First, the mother's exact certainty of the time frame as to when the alleged abuse by appellant took place was outside of her personal knowledge. She did remember, however, that she moved into the apartment complex where the Herrera twins lived in July 1999 and started dating Raymond a month later. Further, to counter the uncertainty of dates, the State presented direct testimony from S.H., who testified that the alleged assaults by appellant took place close to August 1999 when she was eight-years old, before the school-year started, and after Raymond started dating her mother. Second, S.H. testified that one of the main differences between appellant and his twin was that appellant had his initials tattooed on his hand, while Raymond had four dots tattooed on his. Appellant argues that S.H. testified that she never told police or the forensic interviewer about seeing a tattoo on the day of the assault. However, S.H. made it clear that she never mentioned the tattoo to the police or the investigators because they never asked. S.H. also told the jury that she was able to tell the Herrera twins apart from their tattoos, their clothing, and their personalities. S.H. positively identified appellant as the actor during these assaults—not Raymond. Finally, appellant's evidence that people would often confuse the Herrera twins identities, Raymond's convictions of sexual assault, and denial by the appellant that he assaulted S.H. was evidence within the province and discretion of the jury to evaluate and weigh. See Brooks, 323 S.W.3d at 899 (citing Jackson, 443 U.S. at 319 (holding that this standard "gives full play to the responsibility of the trier of fact fairly to resolve conflicts in the testimony, to weigh the evidence, and to draw reasonable inferences from basic facts to ultimate facts.")). We conclude that having reviewed the evidence in a light favorable to the verdict, the jury was rationally justified in finding appellant guilty of aggravated sexual assault as measured by the hypothetically correct jury charge. See id.; Malik, 953 S.W.2d at 240. Appellant's first issue is overruled.

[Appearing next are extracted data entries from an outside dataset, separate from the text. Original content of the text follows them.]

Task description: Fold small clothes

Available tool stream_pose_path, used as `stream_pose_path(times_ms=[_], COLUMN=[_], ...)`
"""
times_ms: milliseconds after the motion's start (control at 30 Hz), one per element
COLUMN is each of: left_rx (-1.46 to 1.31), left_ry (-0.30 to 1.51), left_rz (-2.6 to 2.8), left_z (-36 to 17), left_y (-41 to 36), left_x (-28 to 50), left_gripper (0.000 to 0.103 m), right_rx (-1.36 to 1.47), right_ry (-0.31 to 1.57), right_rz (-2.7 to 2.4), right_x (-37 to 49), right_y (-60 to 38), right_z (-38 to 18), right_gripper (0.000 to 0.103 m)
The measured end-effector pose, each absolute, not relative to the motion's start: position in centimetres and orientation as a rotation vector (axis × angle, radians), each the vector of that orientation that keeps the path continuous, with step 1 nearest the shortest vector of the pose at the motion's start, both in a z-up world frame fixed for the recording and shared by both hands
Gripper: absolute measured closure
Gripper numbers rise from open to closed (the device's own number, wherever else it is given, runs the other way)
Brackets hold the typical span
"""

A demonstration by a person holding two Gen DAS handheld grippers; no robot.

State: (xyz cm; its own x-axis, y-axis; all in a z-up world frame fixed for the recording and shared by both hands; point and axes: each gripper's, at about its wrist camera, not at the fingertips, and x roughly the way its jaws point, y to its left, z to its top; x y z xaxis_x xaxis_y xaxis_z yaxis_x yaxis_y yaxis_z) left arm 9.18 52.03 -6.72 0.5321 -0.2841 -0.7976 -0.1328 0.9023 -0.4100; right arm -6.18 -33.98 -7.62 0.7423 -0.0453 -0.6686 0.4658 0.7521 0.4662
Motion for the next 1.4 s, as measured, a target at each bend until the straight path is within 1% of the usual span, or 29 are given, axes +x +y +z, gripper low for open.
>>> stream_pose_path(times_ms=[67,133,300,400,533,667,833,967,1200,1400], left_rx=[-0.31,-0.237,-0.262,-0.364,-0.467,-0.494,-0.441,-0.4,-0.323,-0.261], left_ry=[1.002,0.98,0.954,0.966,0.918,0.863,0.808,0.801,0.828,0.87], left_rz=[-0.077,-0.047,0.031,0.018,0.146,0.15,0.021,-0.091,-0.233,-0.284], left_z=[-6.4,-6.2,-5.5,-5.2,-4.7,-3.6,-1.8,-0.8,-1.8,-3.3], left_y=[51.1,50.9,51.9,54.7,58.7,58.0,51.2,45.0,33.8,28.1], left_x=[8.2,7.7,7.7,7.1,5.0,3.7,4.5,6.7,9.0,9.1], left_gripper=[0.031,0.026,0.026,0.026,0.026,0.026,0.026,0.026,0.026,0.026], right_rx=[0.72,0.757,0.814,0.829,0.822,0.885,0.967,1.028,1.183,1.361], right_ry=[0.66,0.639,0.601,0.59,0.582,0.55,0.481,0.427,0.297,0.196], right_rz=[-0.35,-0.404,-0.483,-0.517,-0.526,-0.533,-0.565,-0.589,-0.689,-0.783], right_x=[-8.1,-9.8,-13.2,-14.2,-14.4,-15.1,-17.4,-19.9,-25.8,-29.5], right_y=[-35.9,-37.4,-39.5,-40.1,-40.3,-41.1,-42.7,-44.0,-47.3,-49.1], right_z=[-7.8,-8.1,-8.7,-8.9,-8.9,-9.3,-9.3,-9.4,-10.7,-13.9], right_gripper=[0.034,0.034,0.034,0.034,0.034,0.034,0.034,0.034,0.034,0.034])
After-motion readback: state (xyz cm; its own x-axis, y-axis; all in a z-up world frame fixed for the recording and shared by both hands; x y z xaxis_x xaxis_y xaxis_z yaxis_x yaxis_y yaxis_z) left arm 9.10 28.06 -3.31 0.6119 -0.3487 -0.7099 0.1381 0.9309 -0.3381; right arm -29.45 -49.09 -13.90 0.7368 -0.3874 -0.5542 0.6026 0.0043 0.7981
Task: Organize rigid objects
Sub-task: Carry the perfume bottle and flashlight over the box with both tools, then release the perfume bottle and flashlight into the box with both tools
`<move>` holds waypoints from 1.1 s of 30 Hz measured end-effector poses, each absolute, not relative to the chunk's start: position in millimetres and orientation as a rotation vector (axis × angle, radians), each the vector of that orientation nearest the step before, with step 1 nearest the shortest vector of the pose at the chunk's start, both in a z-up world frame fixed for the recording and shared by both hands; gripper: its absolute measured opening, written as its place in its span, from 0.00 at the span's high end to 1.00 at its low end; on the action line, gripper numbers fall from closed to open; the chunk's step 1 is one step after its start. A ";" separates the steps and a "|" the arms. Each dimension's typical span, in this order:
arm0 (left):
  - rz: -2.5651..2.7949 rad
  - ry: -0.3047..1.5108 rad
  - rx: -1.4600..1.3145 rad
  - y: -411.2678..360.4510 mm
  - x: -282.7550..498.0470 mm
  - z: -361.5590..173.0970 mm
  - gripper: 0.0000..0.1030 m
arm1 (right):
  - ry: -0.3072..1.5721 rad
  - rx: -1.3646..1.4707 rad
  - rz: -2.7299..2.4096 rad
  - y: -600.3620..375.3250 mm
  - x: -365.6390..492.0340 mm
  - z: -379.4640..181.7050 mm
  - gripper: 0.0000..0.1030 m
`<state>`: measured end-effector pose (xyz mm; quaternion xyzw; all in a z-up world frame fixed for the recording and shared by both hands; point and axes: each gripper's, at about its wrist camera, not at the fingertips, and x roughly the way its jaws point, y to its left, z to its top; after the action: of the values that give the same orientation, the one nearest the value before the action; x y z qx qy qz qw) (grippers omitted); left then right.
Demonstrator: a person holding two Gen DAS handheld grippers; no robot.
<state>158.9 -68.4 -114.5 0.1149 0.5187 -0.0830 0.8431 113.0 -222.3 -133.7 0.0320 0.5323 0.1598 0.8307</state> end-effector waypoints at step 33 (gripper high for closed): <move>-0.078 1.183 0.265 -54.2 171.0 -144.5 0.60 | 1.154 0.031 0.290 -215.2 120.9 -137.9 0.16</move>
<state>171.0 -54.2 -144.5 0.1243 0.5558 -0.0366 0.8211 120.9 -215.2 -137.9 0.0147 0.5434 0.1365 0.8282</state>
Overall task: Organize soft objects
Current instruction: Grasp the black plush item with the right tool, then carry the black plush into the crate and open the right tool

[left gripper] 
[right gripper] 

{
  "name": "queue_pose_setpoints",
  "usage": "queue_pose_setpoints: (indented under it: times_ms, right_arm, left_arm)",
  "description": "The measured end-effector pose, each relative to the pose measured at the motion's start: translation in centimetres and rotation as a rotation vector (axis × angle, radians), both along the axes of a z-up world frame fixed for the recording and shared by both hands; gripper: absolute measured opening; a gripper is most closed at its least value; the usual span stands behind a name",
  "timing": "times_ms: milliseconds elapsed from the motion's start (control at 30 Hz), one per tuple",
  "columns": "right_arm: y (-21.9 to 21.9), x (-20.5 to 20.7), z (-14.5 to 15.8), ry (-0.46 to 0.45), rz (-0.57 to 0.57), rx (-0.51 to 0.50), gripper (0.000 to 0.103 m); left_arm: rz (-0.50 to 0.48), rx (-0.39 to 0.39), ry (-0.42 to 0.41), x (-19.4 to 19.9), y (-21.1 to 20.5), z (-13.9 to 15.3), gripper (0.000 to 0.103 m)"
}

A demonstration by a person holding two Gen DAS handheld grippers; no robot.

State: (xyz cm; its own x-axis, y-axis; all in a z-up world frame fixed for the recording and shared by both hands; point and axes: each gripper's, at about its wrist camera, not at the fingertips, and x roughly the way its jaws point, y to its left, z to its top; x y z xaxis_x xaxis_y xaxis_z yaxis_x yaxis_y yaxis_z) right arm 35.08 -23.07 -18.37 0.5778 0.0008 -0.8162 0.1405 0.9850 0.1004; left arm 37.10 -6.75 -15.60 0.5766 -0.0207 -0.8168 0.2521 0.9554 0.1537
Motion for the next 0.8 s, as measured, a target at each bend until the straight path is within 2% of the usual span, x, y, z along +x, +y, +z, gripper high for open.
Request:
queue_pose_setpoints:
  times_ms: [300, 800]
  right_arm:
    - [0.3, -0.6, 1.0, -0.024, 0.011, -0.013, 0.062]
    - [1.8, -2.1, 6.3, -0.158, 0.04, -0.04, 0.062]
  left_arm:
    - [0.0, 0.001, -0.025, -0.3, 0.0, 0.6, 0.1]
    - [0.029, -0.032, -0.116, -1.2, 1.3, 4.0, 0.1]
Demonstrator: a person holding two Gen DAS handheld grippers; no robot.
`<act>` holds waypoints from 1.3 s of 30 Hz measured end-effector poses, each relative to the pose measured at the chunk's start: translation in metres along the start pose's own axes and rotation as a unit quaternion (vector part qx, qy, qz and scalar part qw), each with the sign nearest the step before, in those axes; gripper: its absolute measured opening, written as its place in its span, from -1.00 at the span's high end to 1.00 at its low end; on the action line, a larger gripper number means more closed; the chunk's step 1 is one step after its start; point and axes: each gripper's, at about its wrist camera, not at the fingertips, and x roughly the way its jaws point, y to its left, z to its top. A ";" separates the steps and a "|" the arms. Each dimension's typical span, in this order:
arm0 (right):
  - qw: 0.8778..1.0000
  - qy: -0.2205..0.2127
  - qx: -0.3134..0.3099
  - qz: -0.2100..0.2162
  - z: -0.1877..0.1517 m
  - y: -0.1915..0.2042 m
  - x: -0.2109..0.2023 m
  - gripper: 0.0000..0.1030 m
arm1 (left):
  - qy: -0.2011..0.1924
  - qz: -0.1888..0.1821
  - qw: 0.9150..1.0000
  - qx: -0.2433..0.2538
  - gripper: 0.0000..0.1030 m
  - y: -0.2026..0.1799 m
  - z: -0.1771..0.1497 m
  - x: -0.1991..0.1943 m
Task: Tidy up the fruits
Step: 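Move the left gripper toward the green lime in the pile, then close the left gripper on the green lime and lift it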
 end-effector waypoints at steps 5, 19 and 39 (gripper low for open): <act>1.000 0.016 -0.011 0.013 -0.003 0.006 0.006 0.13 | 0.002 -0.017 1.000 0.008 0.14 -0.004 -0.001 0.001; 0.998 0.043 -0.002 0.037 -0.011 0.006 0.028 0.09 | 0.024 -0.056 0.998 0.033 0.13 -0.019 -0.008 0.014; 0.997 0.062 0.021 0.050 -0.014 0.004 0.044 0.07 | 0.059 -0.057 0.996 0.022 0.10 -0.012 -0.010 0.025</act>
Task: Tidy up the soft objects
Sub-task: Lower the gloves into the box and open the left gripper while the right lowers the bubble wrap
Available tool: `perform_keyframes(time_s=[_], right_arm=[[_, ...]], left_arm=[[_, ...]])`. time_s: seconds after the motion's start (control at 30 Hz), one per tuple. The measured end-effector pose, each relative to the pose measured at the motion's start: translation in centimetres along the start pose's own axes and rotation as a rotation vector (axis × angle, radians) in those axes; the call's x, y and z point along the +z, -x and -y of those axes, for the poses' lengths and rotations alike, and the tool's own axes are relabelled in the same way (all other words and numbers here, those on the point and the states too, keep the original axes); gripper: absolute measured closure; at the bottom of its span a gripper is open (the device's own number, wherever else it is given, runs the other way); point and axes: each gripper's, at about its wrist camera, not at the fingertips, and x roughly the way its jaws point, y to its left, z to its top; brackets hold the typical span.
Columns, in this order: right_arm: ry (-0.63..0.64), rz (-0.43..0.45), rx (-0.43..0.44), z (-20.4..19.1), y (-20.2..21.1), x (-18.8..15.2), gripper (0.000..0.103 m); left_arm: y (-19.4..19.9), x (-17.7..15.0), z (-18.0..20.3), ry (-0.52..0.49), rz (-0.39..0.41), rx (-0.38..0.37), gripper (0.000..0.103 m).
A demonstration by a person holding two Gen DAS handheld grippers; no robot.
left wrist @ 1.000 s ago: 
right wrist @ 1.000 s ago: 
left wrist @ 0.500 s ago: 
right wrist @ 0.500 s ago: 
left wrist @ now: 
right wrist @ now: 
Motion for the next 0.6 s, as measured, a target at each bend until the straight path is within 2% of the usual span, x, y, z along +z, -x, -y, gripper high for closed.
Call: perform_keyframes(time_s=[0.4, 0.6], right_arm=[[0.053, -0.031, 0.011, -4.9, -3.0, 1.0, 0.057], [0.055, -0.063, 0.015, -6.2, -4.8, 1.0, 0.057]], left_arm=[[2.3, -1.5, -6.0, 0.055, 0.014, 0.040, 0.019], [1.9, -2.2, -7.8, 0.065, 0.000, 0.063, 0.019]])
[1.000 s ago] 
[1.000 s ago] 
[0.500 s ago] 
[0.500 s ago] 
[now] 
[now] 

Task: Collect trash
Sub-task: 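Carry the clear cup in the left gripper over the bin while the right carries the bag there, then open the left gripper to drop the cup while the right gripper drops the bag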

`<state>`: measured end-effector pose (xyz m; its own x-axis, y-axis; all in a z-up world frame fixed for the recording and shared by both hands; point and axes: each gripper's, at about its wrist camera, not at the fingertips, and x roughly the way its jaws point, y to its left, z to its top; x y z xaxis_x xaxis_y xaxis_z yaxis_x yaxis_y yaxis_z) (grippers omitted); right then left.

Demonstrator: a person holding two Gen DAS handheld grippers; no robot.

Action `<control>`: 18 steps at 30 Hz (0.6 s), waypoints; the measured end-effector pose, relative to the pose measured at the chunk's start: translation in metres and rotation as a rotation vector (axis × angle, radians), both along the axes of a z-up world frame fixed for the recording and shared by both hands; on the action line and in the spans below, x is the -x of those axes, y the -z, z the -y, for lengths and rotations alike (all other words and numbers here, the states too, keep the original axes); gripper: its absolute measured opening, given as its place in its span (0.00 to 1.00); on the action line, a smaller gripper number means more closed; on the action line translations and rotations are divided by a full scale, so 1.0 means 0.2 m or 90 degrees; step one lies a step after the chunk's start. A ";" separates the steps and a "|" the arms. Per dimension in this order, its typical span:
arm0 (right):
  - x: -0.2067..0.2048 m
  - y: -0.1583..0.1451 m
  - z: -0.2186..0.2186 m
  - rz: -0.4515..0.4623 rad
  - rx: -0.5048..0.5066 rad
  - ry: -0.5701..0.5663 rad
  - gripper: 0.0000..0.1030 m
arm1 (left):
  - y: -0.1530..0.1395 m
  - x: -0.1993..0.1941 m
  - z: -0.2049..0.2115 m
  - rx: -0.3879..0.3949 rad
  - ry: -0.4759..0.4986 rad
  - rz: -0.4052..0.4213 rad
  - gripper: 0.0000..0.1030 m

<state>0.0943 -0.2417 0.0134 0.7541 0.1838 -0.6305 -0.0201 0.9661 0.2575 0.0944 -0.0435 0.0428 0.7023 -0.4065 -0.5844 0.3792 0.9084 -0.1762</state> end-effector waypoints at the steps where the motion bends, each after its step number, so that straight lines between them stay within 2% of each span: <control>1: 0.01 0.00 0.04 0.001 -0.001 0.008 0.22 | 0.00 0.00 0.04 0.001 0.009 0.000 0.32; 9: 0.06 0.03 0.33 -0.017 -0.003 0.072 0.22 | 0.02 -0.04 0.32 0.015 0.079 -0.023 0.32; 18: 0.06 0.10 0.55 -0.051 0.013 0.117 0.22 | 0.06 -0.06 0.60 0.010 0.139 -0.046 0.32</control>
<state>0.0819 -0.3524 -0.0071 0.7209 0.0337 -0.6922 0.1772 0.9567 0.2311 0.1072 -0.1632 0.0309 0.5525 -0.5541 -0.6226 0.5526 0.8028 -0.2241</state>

III. REOPENING OF EVIDENCE

In his second issue, appellant contends that he was denied due process and a fair trial when the trial court refused to allow the defense to reopen the evidence or make an offer of proof, or granting a mistrial prior to the jury returning a verdict.

A. Applicable Law and Standard of Review

A decision to reopen evidence is left to the sound discretion of the trial court. See Doyle v. State, 24 S.W.3d 598, 601 (Tex. App.—Corpus Christi 2000, pet. denied). However, a trial court must allow testimony to be introduced "at any time before the argument of a cause is concluded, if it appears that it is necessary to a due administration of justice." See TEX. CODE CRIM. PROC. ANN. art. 36.02 (West 2007). A trial court's decision to reopen a case should only be made in a "due administration of justice," if the profferred "evidence would materially change the case in proponent's favor"—that is, the evidence is more than just relevant, it must actually make a difference in the case. See Peek v. State, 106 S.W.3d 72, 79 (Tex. Crim. App. 2003).

B. Discussion

After the close of evidence in this case, and immediately prior to the trial court receiving the jury's verdict, appellant's counsel moved to re-open the evidence, or in the alternative, make an offer of proof, based upon information that S.H. approached one of appellant's nieces in the restroom of the courthouse to tell her that "she was sorry for everything and that her mother 'made her do it.'" The trial court denied appellant's motion, and appellant now argues that such a denial amounts to error and a violation of due process. We disagree. The trial court did not allow appellant's proffered evidence because it was requested after argument in the case had concluded and the jury had already reached a verdict. Accordingly, the trial court's denial did not amount to an abuse of discretion. See TEX. CODE CRIM. PROC. ANN. art. 36.02. Finally, we express no opinion as to whether this evidence would "materially change" the case in appellant's favor because its proffer was requested too late in the case to require such an analysis.See Allman v. State, 164 S.W.3d 717, 721 (Tex. App.—Austin 2005, no pet.) (noting that the Peek holding does not require reopening of evidence after argument is concluded). Appellant's second issue is overruled.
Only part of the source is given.